What a difference six days had made! On Sunday the Shah had passed through Baghdad as a ragged exile. Now he was on his way home as a triumphant monarch. The Beechcraft in which he had fled was still on the tarmac. He flew it home himself.
The Shah’s plane touched down in Tehran at seventeen minutes after eleven o’clock on that Saturday morning and taxied to a stop in front of a stiff formation of soldiers from the Imperial Guard. He emerged resplendent in an air force uniform that had been flown to him in Baghdad for the occasion. Prime Minister Zahedi was the first to pay his respects, falling to his knees and pressing his lips to the monarch’s proffered hand. Hundreds of other admirers had turned out, and when Zahedi stepped back, they surged forward. Several of them, including Colonel Nasiri, General Batmanqelich, Ayatollah Kashani, Shaban the Brainless, and Ambassador Loy Henderson, had given crucial help to Operation Ajax. The Shah greeted each of them and then turned to survey the delirious crowd. “His eyes were moist,” one correspondent reported, “and his mouth was set in an effort to control his emotions.”
In a radio address that evening, the Shah promised to “repair the damage done to the country.” He left no doubt that he blamed Mossadegh for most of it. “I nurse no grudge in my heart, and extend clemency,” he said. “But when it comes to violations of the constitution which we are under oath to preserve—an oath that was
forgotten by some—and to dissolution of the Majlis, disintegration of the army and the dissipation of treasury funds, the law must be carried out, as desired by the people.”
Prime Minister Zahedi, who was with the Shah as he spoke, embraced this tough line.
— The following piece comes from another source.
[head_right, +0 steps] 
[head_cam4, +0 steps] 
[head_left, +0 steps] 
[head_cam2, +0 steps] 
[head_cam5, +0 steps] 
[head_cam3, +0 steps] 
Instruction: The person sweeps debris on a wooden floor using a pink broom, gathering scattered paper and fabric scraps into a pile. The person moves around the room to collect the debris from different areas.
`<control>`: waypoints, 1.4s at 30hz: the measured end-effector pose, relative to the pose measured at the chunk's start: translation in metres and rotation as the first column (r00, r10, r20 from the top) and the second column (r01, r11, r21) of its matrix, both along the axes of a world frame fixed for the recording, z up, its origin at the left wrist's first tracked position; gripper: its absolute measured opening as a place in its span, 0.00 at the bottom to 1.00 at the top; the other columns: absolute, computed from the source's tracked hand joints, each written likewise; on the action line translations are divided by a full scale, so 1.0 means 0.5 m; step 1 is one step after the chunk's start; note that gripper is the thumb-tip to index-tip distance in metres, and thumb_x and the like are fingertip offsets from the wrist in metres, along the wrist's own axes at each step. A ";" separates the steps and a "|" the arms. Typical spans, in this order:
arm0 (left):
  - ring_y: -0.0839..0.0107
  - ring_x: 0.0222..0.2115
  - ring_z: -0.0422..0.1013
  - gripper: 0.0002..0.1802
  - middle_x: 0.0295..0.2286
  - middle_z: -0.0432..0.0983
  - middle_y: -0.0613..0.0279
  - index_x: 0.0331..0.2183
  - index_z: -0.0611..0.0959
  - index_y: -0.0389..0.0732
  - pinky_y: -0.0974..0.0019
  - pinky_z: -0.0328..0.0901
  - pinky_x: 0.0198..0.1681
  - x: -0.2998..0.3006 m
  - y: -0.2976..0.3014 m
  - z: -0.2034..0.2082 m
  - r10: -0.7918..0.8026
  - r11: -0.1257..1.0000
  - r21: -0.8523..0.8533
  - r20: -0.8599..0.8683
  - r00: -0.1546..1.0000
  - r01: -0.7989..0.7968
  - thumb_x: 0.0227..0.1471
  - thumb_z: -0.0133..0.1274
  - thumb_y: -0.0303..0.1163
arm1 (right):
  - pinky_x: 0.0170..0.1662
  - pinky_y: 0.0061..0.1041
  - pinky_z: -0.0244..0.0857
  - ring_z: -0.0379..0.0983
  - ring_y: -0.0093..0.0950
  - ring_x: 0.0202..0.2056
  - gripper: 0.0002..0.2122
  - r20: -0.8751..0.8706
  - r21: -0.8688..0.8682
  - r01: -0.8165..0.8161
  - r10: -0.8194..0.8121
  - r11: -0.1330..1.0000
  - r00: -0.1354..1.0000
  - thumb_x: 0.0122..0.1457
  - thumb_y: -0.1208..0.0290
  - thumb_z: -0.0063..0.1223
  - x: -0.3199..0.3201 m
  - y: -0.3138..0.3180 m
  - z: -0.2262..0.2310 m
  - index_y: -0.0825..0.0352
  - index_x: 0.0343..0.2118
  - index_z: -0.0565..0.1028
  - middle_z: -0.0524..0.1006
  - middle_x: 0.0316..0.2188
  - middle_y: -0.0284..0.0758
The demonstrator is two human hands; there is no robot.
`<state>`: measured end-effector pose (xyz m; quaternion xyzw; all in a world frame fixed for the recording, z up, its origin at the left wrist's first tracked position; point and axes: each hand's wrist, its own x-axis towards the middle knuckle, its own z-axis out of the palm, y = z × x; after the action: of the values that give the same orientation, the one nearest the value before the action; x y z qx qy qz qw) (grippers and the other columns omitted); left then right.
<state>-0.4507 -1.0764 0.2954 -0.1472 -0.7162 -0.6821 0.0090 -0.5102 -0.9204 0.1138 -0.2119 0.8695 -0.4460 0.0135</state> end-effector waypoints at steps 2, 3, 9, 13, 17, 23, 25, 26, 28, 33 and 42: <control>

Reporters asked him why Mossadegh, now accused of such high crimes, was being held in relative luxury at the Officers Club. “That bad man has been treated too well so far,” he replied. “Tomorrow I will send him to the city jail.”
Zahedi was emboldened not just by his victory but by concrete, though secret, expressions of support from the United States. The CIA had decided in advance to give his new government $5 million immediately after he took power, and it was provided as planned. There was also an extra million for Zahedi himself.
With the new regime now firmly in control, it was time for Kermit Roosevelt to leave Iran as quietly as he had arrived four weeks earlier. Before departing, however, he wished to see the Shah one last time. Discretion dictated that their meeting should be as secret as their previous ones, since Roosevelt’s presence in Tehran, not to mention the nature of his activities, was still unknown to all but a very few Iranians. He sent word that he would like to stick to the midnight schedule of past weeks and suggested Sunday evening.
That final meeting was unlike any of their previous ones. The car that brought Roosevelt through the gates of the Saad Abad Palace was officially marked as property of the United States. Roosevelt sat tall inside instead of lying under a blanket. Royal guards who had looked away when he arrived for past visits saluted him crisply.